_WHAT THE EXERCISE ASKS:_ In the listing below, start your output at the line with "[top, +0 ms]" and end it after the line with "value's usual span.", copying every line exactly.

_DATA SHOWN:_
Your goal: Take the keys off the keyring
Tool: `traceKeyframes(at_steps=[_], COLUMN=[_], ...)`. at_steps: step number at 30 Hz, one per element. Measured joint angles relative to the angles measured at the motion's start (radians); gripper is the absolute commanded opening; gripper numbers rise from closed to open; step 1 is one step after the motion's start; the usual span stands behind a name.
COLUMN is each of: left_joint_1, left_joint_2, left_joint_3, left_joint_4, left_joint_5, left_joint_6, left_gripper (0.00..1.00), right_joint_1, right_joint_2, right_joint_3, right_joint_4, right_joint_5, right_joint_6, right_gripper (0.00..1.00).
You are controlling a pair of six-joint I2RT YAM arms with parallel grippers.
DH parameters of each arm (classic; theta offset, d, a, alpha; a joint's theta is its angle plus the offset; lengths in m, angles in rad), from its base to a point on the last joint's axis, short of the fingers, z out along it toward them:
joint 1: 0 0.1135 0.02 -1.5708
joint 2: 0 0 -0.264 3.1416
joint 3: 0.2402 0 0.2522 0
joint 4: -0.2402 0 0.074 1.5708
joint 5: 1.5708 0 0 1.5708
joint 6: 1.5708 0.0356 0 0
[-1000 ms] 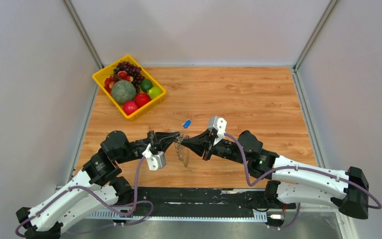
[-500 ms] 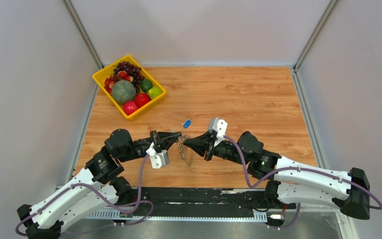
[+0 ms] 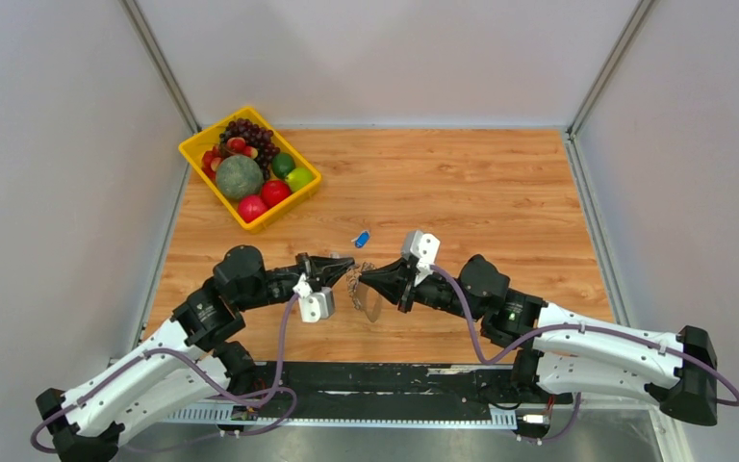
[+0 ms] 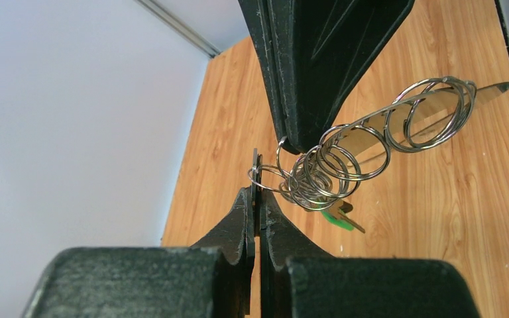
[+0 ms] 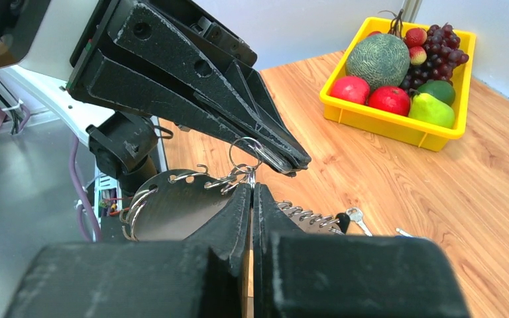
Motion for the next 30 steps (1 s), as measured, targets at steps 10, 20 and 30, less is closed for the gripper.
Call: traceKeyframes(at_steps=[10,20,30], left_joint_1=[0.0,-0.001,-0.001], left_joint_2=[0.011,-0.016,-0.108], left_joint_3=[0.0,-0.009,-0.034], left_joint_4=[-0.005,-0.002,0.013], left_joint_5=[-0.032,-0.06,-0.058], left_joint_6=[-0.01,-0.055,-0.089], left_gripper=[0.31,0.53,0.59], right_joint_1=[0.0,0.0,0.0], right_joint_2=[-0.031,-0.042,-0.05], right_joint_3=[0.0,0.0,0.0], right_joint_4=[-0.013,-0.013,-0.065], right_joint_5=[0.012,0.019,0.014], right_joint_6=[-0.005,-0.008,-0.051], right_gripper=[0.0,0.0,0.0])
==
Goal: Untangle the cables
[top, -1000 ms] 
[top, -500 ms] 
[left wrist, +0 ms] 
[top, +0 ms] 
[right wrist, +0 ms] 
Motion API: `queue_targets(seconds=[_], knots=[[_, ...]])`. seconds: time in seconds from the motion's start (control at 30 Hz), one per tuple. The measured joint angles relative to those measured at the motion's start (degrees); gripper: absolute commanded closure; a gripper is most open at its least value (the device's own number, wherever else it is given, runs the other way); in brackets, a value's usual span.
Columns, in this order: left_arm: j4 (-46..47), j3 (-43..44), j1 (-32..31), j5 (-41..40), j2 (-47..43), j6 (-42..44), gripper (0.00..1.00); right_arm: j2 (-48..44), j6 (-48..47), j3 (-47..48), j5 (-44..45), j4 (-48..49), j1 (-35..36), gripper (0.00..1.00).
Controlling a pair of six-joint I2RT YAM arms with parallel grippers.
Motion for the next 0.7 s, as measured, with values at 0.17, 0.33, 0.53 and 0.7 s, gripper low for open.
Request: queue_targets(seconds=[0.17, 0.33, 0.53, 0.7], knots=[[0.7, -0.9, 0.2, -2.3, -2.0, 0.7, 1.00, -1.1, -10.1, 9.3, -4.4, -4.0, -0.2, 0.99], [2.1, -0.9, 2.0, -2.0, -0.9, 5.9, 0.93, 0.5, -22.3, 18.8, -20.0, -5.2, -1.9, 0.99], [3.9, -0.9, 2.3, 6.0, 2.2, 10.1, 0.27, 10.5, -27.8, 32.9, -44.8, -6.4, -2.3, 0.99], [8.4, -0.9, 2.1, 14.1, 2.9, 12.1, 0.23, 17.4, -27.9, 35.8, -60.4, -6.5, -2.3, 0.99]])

_COMPLETED EXERCISE:_
[top, +0 ms] 
[right wrist, +0 ms] 
Motion API: `queue_targets(seconds=[_], knots=[[_, ...]])`. seconds: time in seconds from the motion's start (control at 30 Hz), one per tuple. The measured joint angles relative to those measured at the motion's start (degrees); gripper: absolute commanded closure; a gripper is most open at its least value (the device's own number, wherever else it is given, runs the other way); in brackets, a value's usual span.

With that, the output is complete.